There is no one better suited to the task of bridging the abyss than Carlos Mérida. Among his other talents, he is appropriately gifted and was born to introduce us to the joys of an exuberant art of union with no repetition. One that springs from a devotion to aesthetic perfection and takes its principles from essential elements of ancestral Native art; thus, manifesting its own opulence— which, seems to approximate a Barbarian devotion to opulence. But on the contrary, it reduces all the magnificence of accent and tone to a measured level where a harmonious combination occurs. There, I would say, gold is nothing more than an ancillary quality to the whole, in stark opposition to the works that moved those who arrived in the caravels. Thus conditioned, it demonstrates an improper value that challenges supreme agreements.
Carlos Mérida has come to visit us, imbued with confidence and joy. After several weeks, or several months, can there be any doubt as to the warmth of his youthful works, or as to their ability to deliver a brilliant trove of exoticism?
Carlos Mérida discovered the “Paris Movement” [École de Paris] and was astonished; he felt profoundly moved by all that staunchly refutes the spirit of decorative art.
Nevertheless, he must regain his confidence. High decoration—of the architectural kind—overcomes the inadequacies of the decorative spirit. We have seen that, in America, where it is practiced; young masters spent a decade enduring the same kind of aesthetic suffering as our own [painters]. It finally seems to be understood that, thanks to its willpower in returning to essential principles, the School of Paris has freed one country after another. Each one has therefore found an art of its own, in spite of the belief in a cosmopolitan unification that was in vogue many years ago.
Let me tell you something, Carlos Mérida. Haven’t you become the master of essential principles, the key ones that involve certainty, without which you couldn’t be a national master? Furthermore, aren’t these obstinate creations— which yield limitless fruits because of the limited scope of the field—sufficiently sensitive to any cultivated nature that they will not be touched, and which also nourish the most immediate passions of your race?
Well, you will progress beyond the works that you submitted today, among which we recall a variety of titles.
You have dazzled us with the harmony of a New Egypt.
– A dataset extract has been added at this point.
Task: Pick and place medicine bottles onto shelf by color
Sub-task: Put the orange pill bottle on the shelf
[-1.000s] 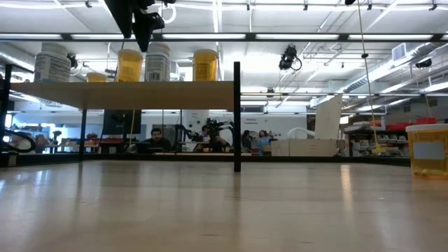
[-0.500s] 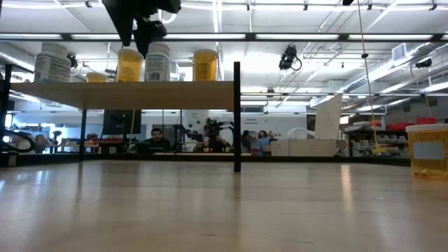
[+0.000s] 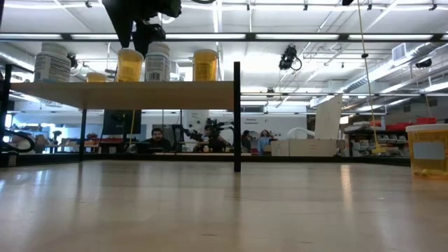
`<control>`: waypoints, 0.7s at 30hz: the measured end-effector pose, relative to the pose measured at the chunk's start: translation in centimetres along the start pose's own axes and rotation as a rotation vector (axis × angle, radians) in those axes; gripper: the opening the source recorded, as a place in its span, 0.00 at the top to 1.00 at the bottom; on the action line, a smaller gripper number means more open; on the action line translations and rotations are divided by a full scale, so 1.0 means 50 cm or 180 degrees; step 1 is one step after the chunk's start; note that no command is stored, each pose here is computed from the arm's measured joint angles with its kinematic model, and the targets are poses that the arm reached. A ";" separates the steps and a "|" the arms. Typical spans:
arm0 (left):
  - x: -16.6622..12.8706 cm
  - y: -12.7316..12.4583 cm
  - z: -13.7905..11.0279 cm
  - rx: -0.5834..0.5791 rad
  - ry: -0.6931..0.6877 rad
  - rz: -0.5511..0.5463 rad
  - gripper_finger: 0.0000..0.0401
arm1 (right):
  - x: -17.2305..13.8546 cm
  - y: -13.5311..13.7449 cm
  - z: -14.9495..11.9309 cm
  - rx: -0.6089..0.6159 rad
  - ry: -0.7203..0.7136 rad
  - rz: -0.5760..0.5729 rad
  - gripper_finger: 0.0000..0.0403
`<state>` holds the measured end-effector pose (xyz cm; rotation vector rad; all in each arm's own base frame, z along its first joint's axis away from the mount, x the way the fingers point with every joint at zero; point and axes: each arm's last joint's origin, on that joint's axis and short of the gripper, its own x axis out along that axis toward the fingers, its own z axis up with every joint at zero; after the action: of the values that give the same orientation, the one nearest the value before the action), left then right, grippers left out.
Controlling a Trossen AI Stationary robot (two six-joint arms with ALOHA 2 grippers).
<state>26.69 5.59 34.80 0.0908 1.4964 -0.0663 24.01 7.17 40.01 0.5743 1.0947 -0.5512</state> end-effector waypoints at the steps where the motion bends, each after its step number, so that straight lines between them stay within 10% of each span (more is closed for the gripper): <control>1: 0.000 0.000 0.000 -0.0015 -0.0003 0.0001 0.26 | 0.000 0.000 0.000 -0.0006 0.0000 0.0000 0.25; 21: 0.000 -0.013 0.010 -0.0333 -0.0034 0.0296 0.26 | 0.000 0.000 0.000 -0.0017 -0.0002 -0.0001 0.25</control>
<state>27.13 4.89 34.84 0.0756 1.4804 0.0861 24.01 7.17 40.01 0.5691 1.0954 -0.5486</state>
The drawings of radiant clothes, some shawls, even the ponchos with so many hieroglyphs to be deciphered in order to discover the secret of sleeping gods hidden among mountain tops and lakes, framed by the craning neck of a mysterious yet familiar llama.
Passionate young man, you will deserve the good name of Libertador if you are able to free a world, the Empire of the Sun, from the pedagogical slavery in which it is still kept by ethnographers.
That might be sufficient. However, the traits and their resolution, their possibilities regarding a prolific break—an already profound science governing the distribution of hues—assure us that soon, perhaps tomorrow, you will have fulfilled your goals. And these are focused on a national art that can be understood by all young visual artists.